Problem to work on: Although the data below holds other lines too, output only those from the line with "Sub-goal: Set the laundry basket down" up to and including the line with "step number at", exactly as they appear.
━━━━━━━━━━━━━━━━━━━━━━━━━━━━━━
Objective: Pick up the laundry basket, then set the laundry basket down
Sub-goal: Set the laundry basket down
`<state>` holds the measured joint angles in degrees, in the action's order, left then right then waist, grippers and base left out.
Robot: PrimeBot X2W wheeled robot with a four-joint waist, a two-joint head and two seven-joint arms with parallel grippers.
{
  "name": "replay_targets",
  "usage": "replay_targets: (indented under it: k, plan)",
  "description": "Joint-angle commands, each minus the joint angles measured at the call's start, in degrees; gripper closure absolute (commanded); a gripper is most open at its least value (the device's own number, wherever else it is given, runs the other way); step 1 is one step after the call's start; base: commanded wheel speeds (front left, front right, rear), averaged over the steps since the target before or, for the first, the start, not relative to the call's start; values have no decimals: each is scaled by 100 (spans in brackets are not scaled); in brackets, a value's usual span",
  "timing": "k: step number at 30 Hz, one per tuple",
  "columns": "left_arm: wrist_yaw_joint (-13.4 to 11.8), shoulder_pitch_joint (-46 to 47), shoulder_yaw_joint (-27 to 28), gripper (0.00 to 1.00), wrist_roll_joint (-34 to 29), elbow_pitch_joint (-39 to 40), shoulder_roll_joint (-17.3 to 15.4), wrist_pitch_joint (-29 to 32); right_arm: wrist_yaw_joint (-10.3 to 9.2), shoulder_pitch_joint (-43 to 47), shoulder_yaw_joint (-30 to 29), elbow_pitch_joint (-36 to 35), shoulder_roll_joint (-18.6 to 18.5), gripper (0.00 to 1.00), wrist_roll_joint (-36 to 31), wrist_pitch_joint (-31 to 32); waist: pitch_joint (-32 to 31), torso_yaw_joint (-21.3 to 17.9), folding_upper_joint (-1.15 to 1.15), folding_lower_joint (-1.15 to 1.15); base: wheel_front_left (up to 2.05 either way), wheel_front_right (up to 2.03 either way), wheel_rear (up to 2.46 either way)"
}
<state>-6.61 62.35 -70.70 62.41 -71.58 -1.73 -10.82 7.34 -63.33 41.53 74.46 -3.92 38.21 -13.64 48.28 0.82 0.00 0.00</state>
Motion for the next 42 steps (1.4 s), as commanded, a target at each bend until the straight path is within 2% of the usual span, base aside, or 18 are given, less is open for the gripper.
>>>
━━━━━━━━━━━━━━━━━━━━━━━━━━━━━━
Exercise answer:
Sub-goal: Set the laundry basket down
`<state>` holds the measured joint angles in degrees, in the action's order, left then right then waist, grippers and base left out.
Robot: PrimeBot X2W wheeled robot with a four-joint waist, a two-joint head and two seven-joint arms with parallel grippers.
{
  "name": "replay_targets",
  "usage": "replay_targets: (indented under it: k, plan)",
  "description": "Joint-angle commands, each minus the joint angles measured at the call's start, in degrees; gripper closure absolute (commanded); a gripper is most open at its least value (the device's own number, wherever else it is given, runs the other way); step 1 is one step after the call's start; base: commanded wheel speeds (front left, front right, rear), averaged over the steps since the target before or, for the first, the start, not relative to the call's start; values have no decimals: each is scaled by 100 (spans in brackets are not scaled); in brackets, a value's usual span",
  "timing": "k: step number at 30 Hz, one per tuple",

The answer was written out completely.